Le film débute sur une présentation de l’histoire du Candyman par un écrivain venu donner une conférence sur le sujet (le professeur Purcell, déjà présent dans Candyman I, qui apprenait à Helen l’origine de la légende). Une manière, certes didactique, assez subtile qui évite comme c’est parfois le cas dans certaines suites de remontrer des scènes complètes déjà vues qui ne servent qu’aux spectateurs à la mémoire courte. C’est surtout l’occasion de nous rappeler qu’il s’agit avant tout d’une tragédie pour ce personnage romantique devenu une incarnation absolue du mal et, pour le réalisateur, de montrer son intention louable de respecter le matériau original. Si quelques flashbacks qu’on pourrait juger inutiles au départ apparaissent ça et là, ils deviennent au fil de l’histoire étonnamment pertinents pour faire le lien avec le passé dont il est question dans le film, des scènes dramatiquement fortes et particulièrement éprouvantes. Tony Todd prend un réel plaisir à explorer son personnage, notamment dans cette période où il retrouve son apparence de jeune artiste peintre, amoureux de la belle Caroline.
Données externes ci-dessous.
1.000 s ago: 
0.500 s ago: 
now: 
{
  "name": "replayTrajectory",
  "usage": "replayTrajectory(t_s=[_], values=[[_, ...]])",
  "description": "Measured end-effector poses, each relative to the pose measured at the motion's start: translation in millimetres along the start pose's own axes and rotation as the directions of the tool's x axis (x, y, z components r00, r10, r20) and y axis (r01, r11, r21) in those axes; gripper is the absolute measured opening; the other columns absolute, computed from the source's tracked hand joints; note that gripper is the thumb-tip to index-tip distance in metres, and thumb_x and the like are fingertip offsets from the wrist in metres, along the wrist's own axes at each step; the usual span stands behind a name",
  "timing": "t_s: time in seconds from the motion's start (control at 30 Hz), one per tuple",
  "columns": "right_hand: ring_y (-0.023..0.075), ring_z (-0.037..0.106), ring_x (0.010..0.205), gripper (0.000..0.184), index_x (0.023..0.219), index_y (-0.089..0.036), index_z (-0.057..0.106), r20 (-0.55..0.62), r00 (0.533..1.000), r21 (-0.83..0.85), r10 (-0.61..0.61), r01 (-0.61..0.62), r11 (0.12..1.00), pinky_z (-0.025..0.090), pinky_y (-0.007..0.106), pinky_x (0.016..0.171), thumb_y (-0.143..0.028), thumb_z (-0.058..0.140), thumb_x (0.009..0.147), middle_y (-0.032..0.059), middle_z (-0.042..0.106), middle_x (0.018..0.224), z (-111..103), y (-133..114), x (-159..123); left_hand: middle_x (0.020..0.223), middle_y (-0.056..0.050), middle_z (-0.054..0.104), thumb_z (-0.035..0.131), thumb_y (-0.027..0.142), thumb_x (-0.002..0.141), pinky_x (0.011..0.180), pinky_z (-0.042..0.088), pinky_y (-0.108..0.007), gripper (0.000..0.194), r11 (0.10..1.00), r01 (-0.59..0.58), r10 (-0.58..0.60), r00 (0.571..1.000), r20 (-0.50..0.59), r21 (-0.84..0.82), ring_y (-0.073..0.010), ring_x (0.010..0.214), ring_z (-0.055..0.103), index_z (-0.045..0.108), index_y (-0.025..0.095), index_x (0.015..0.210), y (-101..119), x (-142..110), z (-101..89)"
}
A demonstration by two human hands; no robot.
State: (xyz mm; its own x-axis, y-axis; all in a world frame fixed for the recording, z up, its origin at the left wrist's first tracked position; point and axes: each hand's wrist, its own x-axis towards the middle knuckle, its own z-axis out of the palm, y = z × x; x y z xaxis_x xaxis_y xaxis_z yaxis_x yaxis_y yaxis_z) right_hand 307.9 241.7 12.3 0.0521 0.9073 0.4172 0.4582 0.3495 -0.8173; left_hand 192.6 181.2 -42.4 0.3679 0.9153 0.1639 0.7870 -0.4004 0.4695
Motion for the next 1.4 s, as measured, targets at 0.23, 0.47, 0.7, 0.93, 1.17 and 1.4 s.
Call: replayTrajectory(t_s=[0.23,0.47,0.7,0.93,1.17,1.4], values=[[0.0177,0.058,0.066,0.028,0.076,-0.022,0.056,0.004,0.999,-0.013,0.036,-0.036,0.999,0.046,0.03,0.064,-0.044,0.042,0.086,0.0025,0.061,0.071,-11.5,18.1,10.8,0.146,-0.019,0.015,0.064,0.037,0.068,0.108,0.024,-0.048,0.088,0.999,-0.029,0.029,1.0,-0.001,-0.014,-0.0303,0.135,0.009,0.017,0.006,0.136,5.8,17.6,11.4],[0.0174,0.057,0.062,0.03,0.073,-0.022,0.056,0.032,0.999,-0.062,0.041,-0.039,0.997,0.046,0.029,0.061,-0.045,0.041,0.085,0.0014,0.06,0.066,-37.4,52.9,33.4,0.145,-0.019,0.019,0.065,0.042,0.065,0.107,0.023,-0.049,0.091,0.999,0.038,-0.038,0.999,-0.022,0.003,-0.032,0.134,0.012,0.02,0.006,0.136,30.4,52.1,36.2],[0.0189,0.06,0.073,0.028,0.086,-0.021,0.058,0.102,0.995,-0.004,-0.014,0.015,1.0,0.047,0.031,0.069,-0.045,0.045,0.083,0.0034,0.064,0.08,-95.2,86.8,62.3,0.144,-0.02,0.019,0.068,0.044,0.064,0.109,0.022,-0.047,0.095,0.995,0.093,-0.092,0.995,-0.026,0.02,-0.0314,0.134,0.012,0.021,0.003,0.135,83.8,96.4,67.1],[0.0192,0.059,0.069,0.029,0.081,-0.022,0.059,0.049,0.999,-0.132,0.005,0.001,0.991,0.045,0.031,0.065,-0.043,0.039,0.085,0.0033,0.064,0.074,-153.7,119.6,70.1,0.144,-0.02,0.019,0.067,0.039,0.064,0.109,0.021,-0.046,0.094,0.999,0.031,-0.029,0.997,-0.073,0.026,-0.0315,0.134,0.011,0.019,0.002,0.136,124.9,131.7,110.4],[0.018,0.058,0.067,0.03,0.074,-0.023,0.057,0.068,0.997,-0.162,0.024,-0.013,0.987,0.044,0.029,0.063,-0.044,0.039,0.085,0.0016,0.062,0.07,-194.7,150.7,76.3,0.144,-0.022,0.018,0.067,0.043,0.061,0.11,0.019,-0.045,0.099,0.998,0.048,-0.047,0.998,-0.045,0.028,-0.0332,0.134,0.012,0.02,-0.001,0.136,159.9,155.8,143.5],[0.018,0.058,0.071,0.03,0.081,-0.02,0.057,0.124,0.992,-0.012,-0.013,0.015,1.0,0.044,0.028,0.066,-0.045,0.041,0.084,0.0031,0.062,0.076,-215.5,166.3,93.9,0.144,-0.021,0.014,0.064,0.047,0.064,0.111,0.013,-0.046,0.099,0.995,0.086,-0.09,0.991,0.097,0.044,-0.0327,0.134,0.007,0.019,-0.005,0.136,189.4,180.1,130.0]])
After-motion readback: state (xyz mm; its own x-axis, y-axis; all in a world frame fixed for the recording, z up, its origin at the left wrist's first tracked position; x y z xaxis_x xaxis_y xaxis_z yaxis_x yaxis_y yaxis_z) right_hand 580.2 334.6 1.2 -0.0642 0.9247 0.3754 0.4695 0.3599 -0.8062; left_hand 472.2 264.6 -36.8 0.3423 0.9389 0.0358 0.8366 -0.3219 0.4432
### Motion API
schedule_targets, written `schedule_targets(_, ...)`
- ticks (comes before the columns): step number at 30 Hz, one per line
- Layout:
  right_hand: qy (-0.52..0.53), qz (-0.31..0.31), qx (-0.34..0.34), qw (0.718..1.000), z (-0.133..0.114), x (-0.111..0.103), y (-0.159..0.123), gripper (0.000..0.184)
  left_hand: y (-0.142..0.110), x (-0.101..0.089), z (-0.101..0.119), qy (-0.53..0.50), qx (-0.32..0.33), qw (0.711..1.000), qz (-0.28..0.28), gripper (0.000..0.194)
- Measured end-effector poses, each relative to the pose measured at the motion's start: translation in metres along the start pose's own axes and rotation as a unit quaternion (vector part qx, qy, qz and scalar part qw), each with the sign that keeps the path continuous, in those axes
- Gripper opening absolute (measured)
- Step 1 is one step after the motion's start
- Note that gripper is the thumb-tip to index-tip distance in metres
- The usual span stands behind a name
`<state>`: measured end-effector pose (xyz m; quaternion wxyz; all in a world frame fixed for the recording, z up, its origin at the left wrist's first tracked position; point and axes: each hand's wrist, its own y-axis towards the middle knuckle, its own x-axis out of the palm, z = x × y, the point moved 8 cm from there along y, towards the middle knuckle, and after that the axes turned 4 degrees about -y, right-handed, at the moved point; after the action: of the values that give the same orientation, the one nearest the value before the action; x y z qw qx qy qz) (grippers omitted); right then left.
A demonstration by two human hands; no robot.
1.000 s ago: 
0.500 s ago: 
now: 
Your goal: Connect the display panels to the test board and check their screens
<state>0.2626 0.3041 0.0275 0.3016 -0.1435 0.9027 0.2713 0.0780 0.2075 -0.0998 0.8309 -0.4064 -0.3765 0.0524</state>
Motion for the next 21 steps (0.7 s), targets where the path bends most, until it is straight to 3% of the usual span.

Le souvenir du colonialisme imprègne toujours la ville, et l’origine de Daniel Robitaille, fils d’un esclave coupable d’amour, en est l’un des plus douloureux.

Annie de l’autre côté du miroir

Lorsque le professeur Purcell est retrouvé assassiné, un jeune homme qui était venu l’agresser se retrouve immédiatement suspecté. Sa sœur Annie, jeune institutrice, ne peut y croire, mais lorsque la police le soupçonne également d’être à l’origine de la mort de leur père quelques années plus tôt, elle commence à en douter. Lui accuse le Candyman d’être à l’origine de ces meurtres. Refusant de croire à ces inepties, et face à la peur dont font preuve ses élèves, elle va invoquer par cinq fois le nom du boogeyman afin de mettre un terme à cette mascarade. Sans le savoir, elle vient de permettre au Candyman de repasser de l’autre côté du miroir et a ouvert en grand l’histoire de sa famille, depuis longtemps dissimulée derrière un lourd passé. Dans le rôle d’Annie, Kelly Rowan, de prime abord assez quelconque, dévoile un jeu tout en finesse et en retenue, qui ne cesse de surprendre et de monter en puissance sans jamais décevoir. Face à elle, Veronica Cartwright (Les Oiseaux, Alien…) interprète à merveille sa mère qu’on sent rongée par des secrets profondément enfouis qui vont à la fois faire le lien avec le mythe du Candyman et donner toute sa légitimité à cette histoire, parmi les meilleures suites qu’on ait pu voir. Seul bémol, le final du film, très eighties dans l’âme, est parasité par un effet 3D parmi les plus immondes vu sur un écran. Une faute de goût certaine mais qu’on occulte rapidement au vu de la qualité globale de cet Adieu à la Chair qui ne sera pourtant qu’un au revoir, puisque Candyman 3 : Le Jour des Morts lui succédera quatre ans plus tard, directement en vidéo.